What needs to be done: For every line below, output the text exactly and leave out images.

*** Block opens ***

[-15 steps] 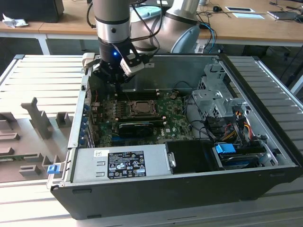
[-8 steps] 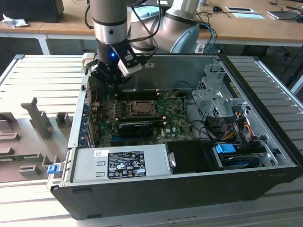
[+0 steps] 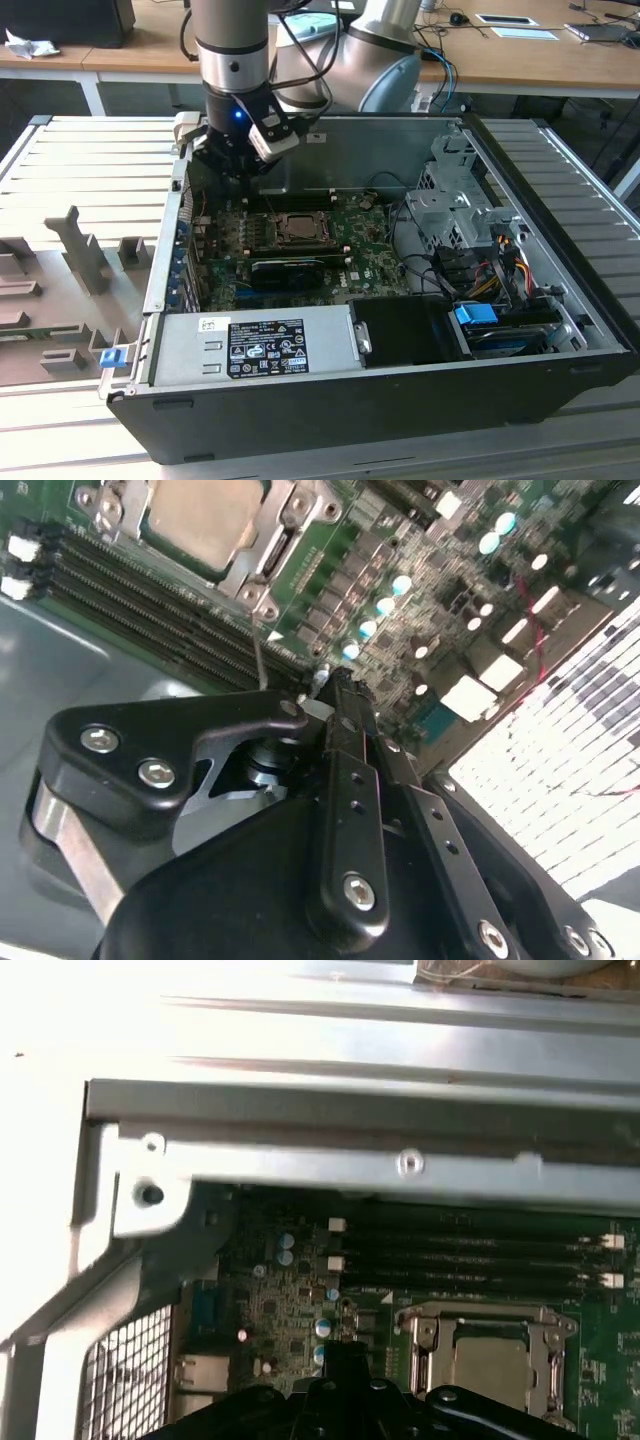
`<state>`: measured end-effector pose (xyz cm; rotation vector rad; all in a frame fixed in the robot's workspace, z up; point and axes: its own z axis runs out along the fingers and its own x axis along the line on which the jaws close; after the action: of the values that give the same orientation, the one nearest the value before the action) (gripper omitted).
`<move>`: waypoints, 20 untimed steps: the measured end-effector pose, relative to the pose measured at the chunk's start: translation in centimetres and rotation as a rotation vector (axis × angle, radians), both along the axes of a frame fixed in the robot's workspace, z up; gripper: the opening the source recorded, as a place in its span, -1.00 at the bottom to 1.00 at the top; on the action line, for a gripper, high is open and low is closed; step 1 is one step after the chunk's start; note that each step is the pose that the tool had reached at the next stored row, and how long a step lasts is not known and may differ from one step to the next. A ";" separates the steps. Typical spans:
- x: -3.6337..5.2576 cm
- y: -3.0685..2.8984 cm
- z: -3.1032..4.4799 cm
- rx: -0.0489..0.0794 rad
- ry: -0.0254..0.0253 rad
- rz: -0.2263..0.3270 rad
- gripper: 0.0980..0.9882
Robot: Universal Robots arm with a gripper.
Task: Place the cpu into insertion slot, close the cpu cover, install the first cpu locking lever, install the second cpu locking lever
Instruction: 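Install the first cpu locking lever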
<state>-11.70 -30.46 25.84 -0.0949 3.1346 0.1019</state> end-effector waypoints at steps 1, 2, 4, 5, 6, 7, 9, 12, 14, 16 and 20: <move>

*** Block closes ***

Task result:
[-15 steps] 
[-8 steps] 
[+0 steps] 
`<state>`: measured end-effector pose (xyz cm; rotation vector rad; all in a frame fixed in the robot's workspace, z up; point and axes: its own z axis runs out along the fingers and its own x axis along the line on which the jaws close; after the action: of the values that give the same orientation, the one nearest the value before the action) (gripper omitted).
`<move>`: waypoints, 20 untimed steps: the measured end-effector pose, relative to the pose measured at the chunk's start: translation in centimetres and rotation as a rotation vector (axis × angle, radians), both along the axes of a frame fixed in the robot's workspace, z up; gripper: the opening the source recorded, as a place in its span, -1.00 at the bottom to 1.00 at the top; on the action line, for a gripper, high is open and low is closed; step 1 is one step after the chunk's start; note that each step is the pose that the tool had reached at the next stored row, and how long a step lasts is not known and may differ from one step to the next. A ";" separates the steps. Typical spans:
- x: -3.6337..5.2576 cm
- y: -3.0685..2.8984 cm
- z: -3.1032..4.4799 cm
- rx: -0.0489..0.0794 rad
- ry: -0.0254..0.0253 rad
- rz: -0.2263..0.3270 rad
- gripper: 0.0980..0.9882
Robot: Universal Robots arm with a gripper.
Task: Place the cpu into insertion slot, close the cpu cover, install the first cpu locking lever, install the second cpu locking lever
Instruction: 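Install the first cpu locking lever
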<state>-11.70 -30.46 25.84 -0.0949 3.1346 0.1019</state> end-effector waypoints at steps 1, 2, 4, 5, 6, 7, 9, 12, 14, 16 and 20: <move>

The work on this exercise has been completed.